[[ INPUT RECORDS open ]]

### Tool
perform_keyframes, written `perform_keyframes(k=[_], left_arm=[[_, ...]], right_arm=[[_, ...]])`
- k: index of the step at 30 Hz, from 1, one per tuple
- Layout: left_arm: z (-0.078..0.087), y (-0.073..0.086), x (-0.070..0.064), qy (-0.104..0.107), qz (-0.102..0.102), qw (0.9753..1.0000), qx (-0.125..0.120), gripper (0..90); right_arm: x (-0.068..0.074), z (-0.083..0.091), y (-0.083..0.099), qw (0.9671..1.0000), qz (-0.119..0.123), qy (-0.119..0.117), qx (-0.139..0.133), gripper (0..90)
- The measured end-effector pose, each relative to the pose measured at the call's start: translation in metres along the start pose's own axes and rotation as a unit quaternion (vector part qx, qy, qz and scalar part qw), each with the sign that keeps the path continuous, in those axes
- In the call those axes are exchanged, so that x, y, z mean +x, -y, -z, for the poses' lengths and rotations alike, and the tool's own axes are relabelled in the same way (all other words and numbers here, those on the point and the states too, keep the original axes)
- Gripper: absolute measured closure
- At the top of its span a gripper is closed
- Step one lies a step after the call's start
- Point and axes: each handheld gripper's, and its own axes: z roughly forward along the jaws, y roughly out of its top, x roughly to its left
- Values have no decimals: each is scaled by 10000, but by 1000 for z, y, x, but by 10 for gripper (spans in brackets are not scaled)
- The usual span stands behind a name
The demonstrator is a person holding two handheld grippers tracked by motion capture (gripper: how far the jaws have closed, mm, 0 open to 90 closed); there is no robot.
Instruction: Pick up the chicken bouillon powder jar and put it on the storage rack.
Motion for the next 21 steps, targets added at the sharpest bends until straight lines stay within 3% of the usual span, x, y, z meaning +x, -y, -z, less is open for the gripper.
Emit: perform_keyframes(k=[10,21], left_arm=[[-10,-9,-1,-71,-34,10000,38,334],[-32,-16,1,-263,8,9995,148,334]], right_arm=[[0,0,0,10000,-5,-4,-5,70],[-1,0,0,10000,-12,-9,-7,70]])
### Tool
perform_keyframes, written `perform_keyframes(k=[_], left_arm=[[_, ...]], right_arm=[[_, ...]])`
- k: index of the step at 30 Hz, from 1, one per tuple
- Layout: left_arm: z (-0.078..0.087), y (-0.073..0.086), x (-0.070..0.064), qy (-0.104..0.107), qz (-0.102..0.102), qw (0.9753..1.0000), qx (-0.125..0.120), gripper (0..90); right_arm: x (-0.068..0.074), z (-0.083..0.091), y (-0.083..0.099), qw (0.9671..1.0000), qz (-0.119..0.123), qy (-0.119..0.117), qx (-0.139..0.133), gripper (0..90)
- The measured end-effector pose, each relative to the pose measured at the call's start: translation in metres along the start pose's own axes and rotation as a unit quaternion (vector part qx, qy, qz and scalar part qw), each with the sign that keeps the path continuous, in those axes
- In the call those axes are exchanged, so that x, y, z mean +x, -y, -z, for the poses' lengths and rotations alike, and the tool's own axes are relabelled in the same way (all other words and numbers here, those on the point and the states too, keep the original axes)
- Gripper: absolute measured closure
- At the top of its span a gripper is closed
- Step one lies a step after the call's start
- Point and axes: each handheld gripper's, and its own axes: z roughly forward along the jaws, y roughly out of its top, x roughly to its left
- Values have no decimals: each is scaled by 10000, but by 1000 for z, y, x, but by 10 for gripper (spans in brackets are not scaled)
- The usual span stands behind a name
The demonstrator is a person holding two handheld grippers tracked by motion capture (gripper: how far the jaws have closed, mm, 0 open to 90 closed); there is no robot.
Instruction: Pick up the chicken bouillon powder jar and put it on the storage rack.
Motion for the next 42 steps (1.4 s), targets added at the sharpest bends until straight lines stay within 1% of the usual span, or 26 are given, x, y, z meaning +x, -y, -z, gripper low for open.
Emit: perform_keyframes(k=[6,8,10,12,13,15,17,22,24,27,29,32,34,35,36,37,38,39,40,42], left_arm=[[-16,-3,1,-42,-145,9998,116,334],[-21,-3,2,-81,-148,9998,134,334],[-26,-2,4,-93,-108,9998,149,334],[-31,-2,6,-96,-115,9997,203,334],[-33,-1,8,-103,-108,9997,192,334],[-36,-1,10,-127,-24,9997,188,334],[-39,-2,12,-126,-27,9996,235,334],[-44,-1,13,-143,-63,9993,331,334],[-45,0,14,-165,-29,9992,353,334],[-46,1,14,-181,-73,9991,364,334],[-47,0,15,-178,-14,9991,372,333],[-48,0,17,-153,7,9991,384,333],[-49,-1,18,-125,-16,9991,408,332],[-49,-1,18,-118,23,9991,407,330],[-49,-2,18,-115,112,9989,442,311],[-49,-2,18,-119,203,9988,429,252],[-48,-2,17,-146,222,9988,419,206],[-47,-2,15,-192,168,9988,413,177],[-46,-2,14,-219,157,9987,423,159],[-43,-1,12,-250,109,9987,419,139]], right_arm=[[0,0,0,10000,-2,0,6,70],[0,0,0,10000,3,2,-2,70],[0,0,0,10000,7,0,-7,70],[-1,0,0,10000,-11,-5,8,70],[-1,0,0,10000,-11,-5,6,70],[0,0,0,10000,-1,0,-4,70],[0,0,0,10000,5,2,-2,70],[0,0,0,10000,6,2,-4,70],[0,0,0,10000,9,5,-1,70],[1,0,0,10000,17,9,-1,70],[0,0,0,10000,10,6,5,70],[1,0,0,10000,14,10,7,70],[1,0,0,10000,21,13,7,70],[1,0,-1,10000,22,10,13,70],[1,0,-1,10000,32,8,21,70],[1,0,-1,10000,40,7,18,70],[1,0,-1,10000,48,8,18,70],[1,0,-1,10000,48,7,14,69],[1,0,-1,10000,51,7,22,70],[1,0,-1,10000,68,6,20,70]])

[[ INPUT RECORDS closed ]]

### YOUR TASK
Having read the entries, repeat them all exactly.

### RESPONSE AREA
### Tool
perform_keyframes, written `perform_keyframes(k=[_], left_arm=[[_, ...]], right_arm=[[_, ...]])`
- k: index of the step at 30 Hz, from 1, one per tuple
- Layout: left_arm: z (-0.078..0.087), y (-0.073..0.086), x (-0.070..0.064), qy (-0.104..0.107), qz (-0.102..0.102), qw (0.9753..1.0000), qx (-0.125..0.120), gripper (0..90); right_arm: x (-0.068..0.074), z (-0.083..0.091), y (-0.083..0.099), qw (0.9671..1.0000), qz (-0.119..0.123), qy (-0.119..0.117), qx (-0.139..0.133), gripper (0..90)
- The measured end-effector pose, each relative to the pose measured at the call's start: translation in metres along the start pose's own axes and rotation as a unit quaternion (vector part qx, qy, qz and scalar part qw), each with the sign that keeps the path continuous, in those axes
- In the call those axes are exchanged, so that x, y, z mean +x, -y, -z, for the poses' lengths and rotations alike, and the tool's own axes are relabelled in the same way (all other words and numbers here, those on the point and the states too, keep the original axes)
- Gripper: absolute measured closure
- At the top of its span a gripper is closed
- Step one lies a step after the call's start
- Point and axes: each handheld gripper's, and its own axes: z roughly forward along the jaws, y roughly out of its top, x roughly to its left
- Values have no decimals: each is scaled by 10000, but by 1000 for z, y, x, but by 10 for gripper (spans in brackets are not scaled)
- The usual span stands behind a name
The demonstrator is a person holding two handheld grippers tracked by motion capture (gripper: how far the jaws have closed, mm, 0 open to 90 closed); there is no robot.
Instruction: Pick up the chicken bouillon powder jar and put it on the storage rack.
Motion for the next 21 steps, targets added at the sharpest bends until straight lines stay within 3% of the usual span, x, y, z meaning +x, -y, -z, less is open for the gripper.
Emit: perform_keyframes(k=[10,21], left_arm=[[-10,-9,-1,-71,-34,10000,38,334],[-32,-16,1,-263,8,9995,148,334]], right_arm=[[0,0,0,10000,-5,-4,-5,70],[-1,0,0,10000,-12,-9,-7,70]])
### Tool
perform_keyframes, written `perform_keyframes(k=[_], left_arm=[[_, ...]], right_arm=[[_, ...]])`
- k: index of the step at 30 Hz, from 1, one per tuple
- Layout: left_arm: z (-0.078..0.087), y (-0.073..0.086), x (-0.070..0.064), qy (-0.104..0.107), qz (-0.102..0.102), qw (0.9753..1.0000), qx (-0.125..0.120), gripper (0..90); right_arm: x (-0.068..0.074), z (-0.083..0.091), y (-0.083..0.099), qw (0.9671..1.0000), qz (-0.119..0.123), qy (-0.119..0.117), qx (-0.139..0.133), gripper (0..90)
- The measured end-effector pose, each relative to the pose measured at the call's start: translation in metres along the start pose's own axes and rotation as a unit quaternion (vector part qx, qy, qz and scalar part qw), each with the sign that keeps the path continuous, in those axes
- In the call those axes are exchanged, so that x, y, z mean +x, -y, -z, for the poses' lengths and rotations alike, and the tool's own axes are relabelled in the same way (all other words and numbers here, those on the point and the states too, keep the original axes)
- Gripper: absolute measured closure
- At the top of its span a gripper is closed
- Step one lies a step after the call's start
- Point and axes: each handheld gripper's, and its own axes: z roughly forward along the jaws, y roughly out of its top, x roughly to its left
- Values have no decimals: each is scaled by 10000, but by 1000 for z, y, x, but by 10 for gripper (spans in brackets are not scaled)
- The usual span stands behind a name
The demonstrator is a person holding two handheld grippers tracked by motion capture (gripper: how far the jaws have closed, mm, 0 open to 90 closed); there is no robot.
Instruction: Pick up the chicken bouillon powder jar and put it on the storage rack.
Motion for the next 42 steps (1.4 s), targets added at the sharpest bends until straight lines stay within 1% of the usual span, or 26 are given, x, y, z meaning +x, -y, -z, gripper low for open.
Emit: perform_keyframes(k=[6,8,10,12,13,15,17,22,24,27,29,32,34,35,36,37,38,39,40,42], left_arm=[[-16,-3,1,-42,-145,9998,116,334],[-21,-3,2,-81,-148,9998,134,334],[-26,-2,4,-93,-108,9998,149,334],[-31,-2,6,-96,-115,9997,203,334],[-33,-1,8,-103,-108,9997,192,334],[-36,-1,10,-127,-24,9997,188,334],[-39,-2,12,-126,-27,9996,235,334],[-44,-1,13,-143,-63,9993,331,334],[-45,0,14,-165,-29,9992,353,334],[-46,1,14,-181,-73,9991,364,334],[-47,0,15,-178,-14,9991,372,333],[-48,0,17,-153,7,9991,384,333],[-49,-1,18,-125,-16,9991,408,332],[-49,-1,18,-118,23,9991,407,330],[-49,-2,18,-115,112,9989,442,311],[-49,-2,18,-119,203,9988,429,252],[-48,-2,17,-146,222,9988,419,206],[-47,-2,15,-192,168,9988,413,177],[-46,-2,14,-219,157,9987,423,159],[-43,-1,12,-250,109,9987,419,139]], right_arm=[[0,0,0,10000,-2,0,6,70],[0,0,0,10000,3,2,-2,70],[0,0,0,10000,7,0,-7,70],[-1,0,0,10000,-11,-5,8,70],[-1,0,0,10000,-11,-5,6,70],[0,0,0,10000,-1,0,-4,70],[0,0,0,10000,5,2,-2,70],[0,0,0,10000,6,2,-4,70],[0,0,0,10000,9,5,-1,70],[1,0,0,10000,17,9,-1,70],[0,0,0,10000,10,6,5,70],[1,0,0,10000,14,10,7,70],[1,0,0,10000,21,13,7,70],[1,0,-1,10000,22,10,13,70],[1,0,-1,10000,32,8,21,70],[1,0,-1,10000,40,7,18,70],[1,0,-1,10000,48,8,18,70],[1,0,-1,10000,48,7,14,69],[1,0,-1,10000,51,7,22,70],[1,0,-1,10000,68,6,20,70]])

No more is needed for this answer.